What this task involves: Nothing past the line containing "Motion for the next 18" belongs in the output. Copy exactly every line of the data below from the first up to and including it.

Provided entries:
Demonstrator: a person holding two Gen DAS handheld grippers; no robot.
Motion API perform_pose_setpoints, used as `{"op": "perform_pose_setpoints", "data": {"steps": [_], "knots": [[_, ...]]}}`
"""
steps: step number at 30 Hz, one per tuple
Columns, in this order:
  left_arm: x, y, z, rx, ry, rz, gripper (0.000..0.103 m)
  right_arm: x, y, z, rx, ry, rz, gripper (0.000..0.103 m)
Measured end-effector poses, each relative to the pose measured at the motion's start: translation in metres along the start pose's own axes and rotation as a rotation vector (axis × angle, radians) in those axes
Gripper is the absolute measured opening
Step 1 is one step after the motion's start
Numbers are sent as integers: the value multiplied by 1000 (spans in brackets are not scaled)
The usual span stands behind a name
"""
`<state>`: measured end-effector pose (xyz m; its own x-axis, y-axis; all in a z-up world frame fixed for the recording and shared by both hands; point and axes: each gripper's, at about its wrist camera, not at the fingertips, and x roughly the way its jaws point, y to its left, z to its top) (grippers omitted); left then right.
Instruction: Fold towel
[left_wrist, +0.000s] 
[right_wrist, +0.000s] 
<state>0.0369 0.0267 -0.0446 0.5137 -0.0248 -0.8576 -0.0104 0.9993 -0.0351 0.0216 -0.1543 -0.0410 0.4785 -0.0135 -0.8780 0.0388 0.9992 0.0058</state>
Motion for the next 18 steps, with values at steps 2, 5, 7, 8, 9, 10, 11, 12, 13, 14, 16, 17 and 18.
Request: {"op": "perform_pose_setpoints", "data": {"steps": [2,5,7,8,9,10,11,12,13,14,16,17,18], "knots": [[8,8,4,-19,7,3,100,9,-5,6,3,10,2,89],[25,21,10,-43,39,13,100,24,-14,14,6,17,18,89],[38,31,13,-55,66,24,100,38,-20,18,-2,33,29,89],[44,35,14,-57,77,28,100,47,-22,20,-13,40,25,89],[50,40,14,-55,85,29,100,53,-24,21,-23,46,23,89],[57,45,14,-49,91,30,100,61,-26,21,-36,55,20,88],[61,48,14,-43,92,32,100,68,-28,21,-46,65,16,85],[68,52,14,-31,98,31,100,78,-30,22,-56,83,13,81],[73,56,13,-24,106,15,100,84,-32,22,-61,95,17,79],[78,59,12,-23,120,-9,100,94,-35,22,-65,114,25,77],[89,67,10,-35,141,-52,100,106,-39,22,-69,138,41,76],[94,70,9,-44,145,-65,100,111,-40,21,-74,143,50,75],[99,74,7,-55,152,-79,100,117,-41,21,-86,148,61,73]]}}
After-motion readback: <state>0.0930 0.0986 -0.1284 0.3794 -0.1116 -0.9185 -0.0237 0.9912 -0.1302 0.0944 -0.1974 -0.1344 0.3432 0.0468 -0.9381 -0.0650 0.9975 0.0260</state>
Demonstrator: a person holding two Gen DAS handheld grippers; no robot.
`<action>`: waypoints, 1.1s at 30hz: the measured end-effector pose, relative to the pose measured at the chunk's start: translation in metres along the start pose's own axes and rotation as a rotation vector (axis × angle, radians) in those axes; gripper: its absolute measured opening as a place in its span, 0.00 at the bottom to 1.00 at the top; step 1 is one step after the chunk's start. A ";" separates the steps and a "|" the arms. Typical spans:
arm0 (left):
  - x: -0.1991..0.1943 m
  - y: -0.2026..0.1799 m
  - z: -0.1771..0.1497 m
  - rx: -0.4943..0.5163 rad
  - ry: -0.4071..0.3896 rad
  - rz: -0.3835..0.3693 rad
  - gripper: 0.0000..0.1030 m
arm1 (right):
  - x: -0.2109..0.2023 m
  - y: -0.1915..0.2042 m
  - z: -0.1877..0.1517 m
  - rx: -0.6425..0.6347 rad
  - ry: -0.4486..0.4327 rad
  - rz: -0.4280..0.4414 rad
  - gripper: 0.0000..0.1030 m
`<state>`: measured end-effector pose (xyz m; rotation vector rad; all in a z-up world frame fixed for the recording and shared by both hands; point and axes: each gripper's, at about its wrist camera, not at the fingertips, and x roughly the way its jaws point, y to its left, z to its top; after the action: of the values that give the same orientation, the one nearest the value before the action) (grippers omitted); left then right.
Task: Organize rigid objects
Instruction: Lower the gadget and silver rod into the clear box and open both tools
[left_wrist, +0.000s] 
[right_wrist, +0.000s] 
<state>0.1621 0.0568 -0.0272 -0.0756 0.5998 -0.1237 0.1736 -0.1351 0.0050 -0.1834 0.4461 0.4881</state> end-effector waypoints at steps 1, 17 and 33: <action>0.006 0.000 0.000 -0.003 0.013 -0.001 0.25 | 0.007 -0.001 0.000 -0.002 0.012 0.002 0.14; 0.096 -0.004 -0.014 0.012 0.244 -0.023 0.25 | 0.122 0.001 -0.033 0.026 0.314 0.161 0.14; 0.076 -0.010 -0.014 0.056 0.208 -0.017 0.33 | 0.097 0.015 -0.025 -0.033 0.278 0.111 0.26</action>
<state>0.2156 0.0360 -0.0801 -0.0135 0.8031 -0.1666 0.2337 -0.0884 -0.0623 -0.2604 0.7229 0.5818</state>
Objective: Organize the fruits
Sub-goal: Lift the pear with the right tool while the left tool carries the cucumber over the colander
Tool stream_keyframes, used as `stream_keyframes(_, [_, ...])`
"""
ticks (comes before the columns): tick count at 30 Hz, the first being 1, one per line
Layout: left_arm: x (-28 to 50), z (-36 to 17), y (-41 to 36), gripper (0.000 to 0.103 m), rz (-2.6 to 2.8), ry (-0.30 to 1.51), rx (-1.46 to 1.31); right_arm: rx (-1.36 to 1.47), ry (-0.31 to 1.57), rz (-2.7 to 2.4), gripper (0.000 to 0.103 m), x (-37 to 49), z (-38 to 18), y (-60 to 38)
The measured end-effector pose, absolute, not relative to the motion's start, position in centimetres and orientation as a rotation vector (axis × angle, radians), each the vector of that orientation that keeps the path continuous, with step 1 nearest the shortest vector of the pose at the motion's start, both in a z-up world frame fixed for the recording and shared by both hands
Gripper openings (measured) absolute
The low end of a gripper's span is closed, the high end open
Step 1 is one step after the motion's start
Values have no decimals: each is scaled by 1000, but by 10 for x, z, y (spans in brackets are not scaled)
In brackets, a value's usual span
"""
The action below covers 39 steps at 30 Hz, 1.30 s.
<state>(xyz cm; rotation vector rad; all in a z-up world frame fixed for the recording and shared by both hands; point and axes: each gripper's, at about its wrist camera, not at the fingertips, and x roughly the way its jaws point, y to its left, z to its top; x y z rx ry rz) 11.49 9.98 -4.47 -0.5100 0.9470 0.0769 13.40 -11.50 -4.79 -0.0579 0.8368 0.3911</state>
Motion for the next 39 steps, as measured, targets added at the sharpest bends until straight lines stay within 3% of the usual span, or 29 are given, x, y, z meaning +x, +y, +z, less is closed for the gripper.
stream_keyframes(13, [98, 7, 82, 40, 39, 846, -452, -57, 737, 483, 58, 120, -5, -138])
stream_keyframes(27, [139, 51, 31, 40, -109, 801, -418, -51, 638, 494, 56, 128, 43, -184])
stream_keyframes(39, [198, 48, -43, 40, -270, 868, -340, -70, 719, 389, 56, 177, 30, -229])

Response for this exercise:
Demonstrator: a person holding two Gen DAS handheld grippers; no robot.
Motion API perform_pose_setpoints, used as `{"op": "perform_pose_setpoints", "data": {"steps": [_], "knots": [[_, ...]]}}`
"""
steps: step number at 30 Hz, one per tuple
Columns, in this order:
  left_arm: x, y, z, rx, ry, rz, gripper (0.000..0.103 m)
  right_arm: x, y, z, rx, ry, rz, gripper (0.000..0.103 m)
Measured end-effector poses, each relative to the pose measured at the motion's start: translation in metres along the start pose's own axes and rotation as a rotation vector (axis × angle, radians) in those axes
Gripper is the absolute measured opening
Step 1 is one step after the motion's start
Numbers are sent as integers: the value multiplied by 1000 (spans in brackets are not scaled)
The usual span stands behind a name
"""
`<state>`: measured end-effector pose (xyz m; its own x-axis, y-axis; all in a z-up world frame fixed for the recording and shared by both hands; point and axes: each gripper's, at about its wrist camera, not at the fingertips, and x roughly the way its jaws point, y to its left, z to its top) (grippers omitted); left then right.
Instruction: Fold towel
[left_wrist, +0.000s] 
[right_wrist, +0.000s] 
<state>0.0369 0.0267 -0.0446 0.5137 -0.0248 -0.8576 -0.0104 0.9993 -0.0351 0.0216 -0.1543 -0.0410 0.4785 -0.0135 -0.8780 0.0388 0.9992 0.0058</state>
Motion for the next 18 steps, with values at steps 2, 5, 7, 8, 9, 10, 11, 12, 13, 14, 16, 17 and 18.

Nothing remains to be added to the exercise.